Large video streaming platforms are driving more dubbing — and more language options for viewers

The Amazon Original movie One Night in Miami is available in German to U.S.-based consumers. It is part of a larger trend toward Amazon and Netflix offering their own original content in more different languages to more subscribers — regardless of their geographic location.

One of my greatest and most long-running frustrations with cultural content, especially with movies and television, has been the lack of language options offered for this content. In theory, with the advent of the DVD in 1990s, it became possible to easily encode countless language options for films for the consumer.

This did NOT happen, thanks mostly to a still-in-place and archaic and infuriatingly restrictive region encoding system that ensured that consumers in one place, for instance, in the United States, would NOT have access to filmic content dubbed into languages other than, for the most part, Spanish.
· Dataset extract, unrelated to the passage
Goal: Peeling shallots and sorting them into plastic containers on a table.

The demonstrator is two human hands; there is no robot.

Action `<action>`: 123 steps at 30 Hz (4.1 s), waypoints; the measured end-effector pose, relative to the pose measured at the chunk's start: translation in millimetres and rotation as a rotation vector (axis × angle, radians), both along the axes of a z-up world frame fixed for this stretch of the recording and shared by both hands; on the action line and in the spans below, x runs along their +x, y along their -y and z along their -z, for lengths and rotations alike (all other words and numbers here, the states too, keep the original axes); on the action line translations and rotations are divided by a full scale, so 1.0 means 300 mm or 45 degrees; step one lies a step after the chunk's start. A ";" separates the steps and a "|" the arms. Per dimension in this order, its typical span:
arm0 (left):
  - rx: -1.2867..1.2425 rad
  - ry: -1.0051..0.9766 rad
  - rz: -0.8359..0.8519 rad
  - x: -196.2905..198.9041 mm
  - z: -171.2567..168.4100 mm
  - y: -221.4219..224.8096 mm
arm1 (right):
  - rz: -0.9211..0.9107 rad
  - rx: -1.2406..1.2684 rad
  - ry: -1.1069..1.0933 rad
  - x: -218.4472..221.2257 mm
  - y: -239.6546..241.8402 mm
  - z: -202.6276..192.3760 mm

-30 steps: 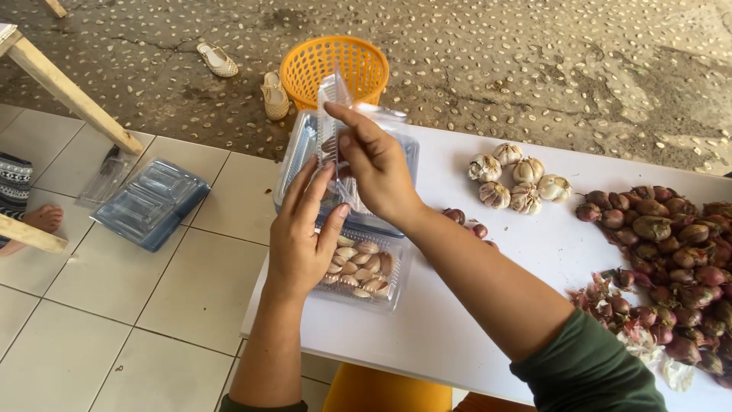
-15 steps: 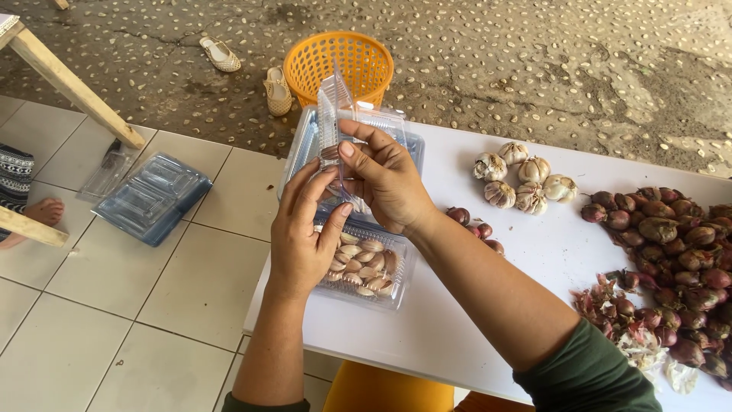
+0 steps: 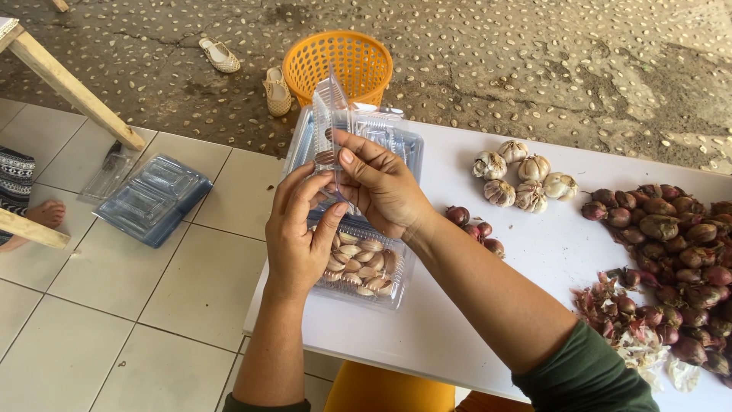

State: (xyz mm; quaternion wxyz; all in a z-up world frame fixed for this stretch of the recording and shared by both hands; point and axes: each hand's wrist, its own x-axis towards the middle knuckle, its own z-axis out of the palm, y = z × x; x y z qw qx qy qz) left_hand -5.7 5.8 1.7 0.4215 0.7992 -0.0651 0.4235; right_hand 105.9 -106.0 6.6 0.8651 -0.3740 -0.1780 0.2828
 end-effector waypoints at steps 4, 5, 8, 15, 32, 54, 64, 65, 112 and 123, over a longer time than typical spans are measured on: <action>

In my long-term quest to raise both of my daughters, now 14 and 16 respectively, as English-German bilinguals, I bought a region-free DVD player in 2004 — the year my oldest daughter was born — and immediately began ordering large numbers of DVDs from Amazon.de (Amazon Germany) to ensure that we had a good library of mostly, but not only, American-made films (Pixar, Disney, etc.) that we could consume in German. Our DVD library eventually hit several hundred DVDs, all of these sent to us “illegally” by Amazon.de — illegally because, technically, there is a warning at the very beginning when you play each of these DVDs that it is “illegal” to purchase them from a region in which you are not living and play them on a DVD player not located in that region 🙄!